From rows to counts
So far, you have inspected rows, selected columns, filtered records, and sorted results.
Now you will summarize.
Summarizing turns many rows into a smaller finding. Instead of reading every signup, you might count signups by zip code. Instead of scanning every RSVP, you might count RSVPs by source. Instead of reviewing every contact, you might count missing phone numbers by county.
The slide deck introduces aggregate functions:
COUNT(): counts the number of rows.SUM(): adds values.AVG(): computes an average.MIN(): returns the minimum value.MAX(): returns the maximum value.
For this course, COUNT() is the main function.
Example:
SELECT source, COUNT(*) AS signup_count FROM `team.signups` GROUP BY source ORDER BY signup_count DESC;
This query counts rows by source. The result might tell an organizer whether surveys, events, doors, or another channel produced the most signups.
A summary query should still connect to an organizing decision. Do not summarize just because you can. Summarize because the team needs a clearer next step.
Learner action
Name the summary your team needs. Use this sentence:
I need to count records by [field] so we can decide [organizing action].

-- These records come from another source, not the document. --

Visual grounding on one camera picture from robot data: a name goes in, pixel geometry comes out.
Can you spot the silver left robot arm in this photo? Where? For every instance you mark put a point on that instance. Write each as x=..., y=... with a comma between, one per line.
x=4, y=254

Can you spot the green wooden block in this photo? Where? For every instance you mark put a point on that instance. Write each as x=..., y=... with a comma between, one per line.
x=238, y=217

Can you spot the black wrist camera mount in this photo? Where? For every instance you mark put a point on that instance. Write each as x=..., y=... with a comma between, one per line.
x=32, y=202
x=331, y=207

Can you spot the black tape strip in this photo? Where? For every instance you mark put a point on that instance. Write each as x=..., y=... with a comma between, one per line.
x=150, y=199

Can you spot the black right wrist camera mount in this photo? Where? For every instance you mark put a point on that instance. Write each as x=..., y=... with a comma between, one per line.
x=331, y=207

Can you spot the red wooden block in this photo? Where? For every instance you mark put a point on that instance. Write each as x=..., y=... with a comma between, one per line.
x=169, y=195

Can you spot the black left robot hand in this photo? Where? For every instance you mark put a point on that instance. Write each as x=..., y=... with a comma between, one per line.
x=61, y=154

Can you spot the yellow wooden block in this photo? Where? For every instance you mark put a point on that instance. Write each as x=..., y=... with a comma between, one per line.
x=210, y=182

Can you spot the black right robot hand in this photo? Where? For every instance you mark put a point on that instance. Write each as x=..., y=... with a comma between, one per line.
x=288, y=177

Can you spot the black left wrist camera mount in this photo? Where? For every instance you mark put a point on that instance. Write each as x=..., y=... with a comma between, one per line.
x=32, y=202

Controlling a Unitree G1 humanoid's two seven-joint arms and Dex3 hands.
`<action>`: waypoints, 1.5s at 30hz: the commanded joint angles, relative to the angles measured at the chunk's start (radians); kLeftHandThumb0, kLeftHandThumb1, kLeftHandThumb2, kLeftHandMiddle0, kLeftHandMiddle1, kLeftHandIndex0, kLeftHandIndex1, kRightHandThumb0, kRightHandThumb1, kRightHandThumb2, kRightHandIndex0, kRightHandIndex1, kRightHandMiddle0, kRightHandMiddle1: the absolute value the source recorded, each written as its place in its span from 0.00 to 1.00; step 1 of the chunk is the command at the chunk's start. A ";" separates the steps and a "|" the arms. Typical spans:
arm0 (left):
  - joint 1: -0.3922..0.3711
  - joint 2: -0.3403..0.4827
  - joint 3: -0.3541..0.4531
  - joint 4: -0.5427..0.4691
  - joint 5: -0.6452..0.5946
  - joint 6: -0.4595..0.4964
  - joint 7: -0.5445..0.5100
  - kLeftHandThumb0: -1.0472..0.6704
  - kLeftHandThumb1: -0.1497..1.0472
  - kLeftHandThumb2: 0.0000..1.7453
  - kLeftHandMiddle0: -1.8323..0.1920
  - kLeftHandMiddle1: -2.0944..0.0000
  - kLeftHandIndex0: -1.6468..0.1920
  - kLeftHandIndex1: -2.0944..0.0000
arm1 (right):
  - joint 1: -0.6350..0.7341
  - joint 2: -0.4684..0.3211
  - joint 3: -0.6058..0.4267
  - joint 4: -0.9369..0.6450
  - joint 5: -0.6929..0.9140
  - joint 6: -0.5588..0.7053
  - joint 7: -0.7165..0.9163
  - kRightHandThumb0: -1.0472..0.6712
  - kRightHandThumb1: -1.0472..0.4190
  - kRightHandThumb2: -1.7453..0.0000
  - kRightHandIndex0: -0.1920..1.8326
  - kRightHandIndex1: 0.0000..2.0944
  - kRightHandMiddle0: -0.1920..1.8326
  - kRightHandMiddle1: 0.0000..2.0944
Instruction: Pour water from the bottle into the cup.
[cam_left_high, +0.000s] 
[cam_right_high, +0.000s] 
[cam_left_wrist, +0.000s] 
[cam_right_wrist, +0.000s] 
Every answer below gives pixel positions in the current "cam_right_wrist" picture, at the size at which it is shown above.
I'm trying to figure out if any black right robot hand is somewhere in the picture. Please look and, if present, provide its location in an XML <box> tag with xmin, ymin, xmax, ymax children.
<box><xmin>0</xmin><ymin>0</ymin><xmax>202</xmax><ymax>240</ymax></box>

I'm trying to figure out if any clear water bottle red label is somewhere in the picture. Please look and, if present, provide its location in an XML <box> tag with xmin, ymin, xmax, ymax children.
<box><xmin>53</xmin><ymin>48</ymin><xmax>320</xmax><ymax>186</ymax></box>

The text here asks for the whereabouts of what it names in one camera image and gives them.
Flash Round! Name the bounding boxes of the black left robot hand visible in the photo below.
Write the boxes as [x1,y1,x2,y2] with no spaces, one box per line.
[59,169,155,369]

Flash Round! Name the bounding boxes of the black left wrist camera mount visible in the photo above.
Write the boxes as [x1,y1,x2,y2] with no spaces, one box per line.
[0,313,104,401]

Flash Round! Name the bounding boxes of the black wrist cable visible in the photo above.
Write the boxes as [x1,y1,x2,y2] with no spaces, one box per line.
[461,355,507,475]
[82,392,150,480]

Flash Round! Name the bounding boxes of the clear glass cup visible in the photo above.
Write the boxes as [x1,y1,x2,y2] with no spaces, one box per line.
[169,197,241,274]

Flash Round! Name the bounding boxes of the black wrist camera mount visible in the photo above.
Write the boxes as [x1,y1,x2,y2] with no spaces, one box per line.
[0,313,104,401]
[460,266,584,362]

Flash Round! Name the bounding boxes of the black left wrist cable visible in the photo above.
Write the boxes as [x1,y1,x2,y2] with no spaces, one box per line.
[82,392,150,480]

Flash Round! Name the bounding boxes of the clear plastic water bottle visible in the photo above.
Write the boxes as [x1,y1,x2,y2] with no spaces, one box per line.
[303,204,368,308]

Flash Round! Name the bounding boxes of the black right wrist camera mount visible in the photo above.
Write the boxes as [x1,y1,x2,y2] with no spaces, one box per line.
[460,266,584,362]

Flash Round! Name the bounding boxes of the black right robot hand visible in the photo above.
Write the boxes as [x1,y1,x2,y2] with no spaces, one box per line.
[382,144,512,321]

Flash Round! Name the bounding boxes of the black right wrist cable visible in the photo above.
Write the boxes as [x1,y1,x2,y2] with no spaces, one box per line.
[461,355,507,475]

From the deck (slide 31 + slide 46). The five aggregate functions that cover 95% of organizing use cases:
| Function | What it does | Example |
|---|---|---|
COUNT(*) | Counts rows. | SELECT COUNT(*) FROM voters WHERE age >= 18; |
COUNT(DISTINCT col) | Counts unique values. | COUNT(DISTINCT state) |
SUM(col) | Adds values. | SUM(donation_amount) |
AVG(col) | Average of values. | AVG(donation_amount) |
MIN(col) / MAX(col) | Smallest / largest value. | MIN(age), MAX(age) |
Worked example : totals and uniques in one query
SELECT COUNT(*) AS total_rows,
COUNT(DISTINCT state) AS unique_states
FROM `bigquery-public-data.usa_names.usa_1910_current`
WHERE year = 2023;
The NULL trap, part 2
Aggregate functions silently skip NULLs. If 40% of your donation_amount rows are null, AVG(donation_amount) is the average of the other 60%. That can mislead. When a column might be heavily null, sanity-check with COUNT(col) / COUNT(*) to see how populated it actually is.
COUNT(*) collapses rows into a single number. It's how you go from “here's a list of voters” to “here are how many.”
Action: Add a COUNT(*) to your filtered query from Module 5. Note the total. That's the universe your summary will draw from.